And then comes the section on the anti-terror lotto.
“There’s no doubt in my mind that once the American people are awakened to this threat, they’ll be willing to pay for any reasonable means of defense,” he wrote. “I bet if I started a national defense lottery, with money earmarked for preventing terrorism against U.S. cities, we would take in enough money to hire and train every spy on Earth and still have money to spare.”
He said the model is already in place. President Trump would just use his executive powers to somehow create a vice-addled Powerbomb.
“The National Security Lottery would sell tickets just like in a Powerball lottery but dedicate every cent to funding an anti-terrorism campaign,” Trump wrote.
The book’s description emphasizes how Trump “points out problems and offers sensible, practical solutions” and formulated his policy prescriptions with the help of “a group of domestic and foreign policy advisers, all with White House or senior policy experience.”

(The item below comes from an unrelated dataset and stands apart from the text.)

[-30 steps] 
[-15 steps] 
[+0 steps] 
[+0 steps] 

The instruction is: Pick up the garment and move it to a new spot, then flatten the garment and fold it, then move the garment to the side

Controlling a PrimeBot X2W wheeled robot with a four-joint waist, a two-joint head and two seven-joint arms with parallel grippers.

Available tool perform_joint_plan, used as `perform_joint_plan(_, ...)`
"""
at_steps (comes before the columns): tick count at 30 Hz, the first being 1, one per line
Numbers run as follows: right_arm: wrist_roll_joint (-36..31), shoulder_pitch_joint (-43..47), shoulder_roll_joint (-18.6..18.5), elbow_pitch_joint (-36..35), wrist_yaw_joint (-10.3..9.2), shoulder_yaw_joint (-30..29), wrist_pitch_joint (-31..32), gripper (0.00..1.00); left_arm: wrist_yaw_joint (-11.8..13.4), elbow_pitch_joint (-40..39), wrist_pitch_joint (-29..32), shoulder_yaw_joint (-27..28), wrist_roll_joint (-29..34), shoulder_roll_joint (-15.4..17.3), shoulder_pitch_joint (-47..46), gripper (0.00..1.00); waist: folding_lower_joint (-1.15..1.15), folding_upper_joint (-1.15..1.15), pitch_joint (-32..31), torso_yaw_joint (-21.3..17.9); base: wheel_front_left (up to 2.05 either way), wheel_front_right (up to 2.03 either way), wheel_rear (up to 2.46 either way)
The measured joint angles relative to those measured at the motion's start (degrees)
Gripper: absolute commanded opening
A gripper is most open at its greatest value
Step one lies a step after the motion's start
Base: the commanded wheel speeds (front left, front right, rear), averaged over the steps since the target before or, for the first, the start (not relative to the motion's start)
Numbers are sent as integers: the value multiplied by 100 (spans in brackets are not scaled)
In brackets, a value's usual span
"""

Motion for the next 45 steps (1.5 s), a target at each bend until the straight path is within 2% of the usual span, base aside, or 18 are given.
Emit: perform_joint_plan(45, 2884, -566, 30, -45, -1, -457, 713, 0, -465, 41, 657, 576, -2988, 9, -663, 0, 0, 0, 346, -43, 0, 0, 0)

It is not clear who among these advisers gave him this idea, since the federal government has long poured billions of dollars into battling international terrorism without the aid of a lottery that acts as a form of regressive taxation.
Recent Powerball revenue for an entire fiscal year was in the $3-4 billion range. That’s nothing to sneeze at. But considering the government annually spends upwards of $16 billion on counter-terrorism alone, Trump’s nonexistent anti-terrorist lottery likely would not be enough to train every counter-intelligence agent on the planet.
The Trump campaign did not respond to a request for comment on whether or not he still wants to combat Islamic extremism with a Powerball lottery.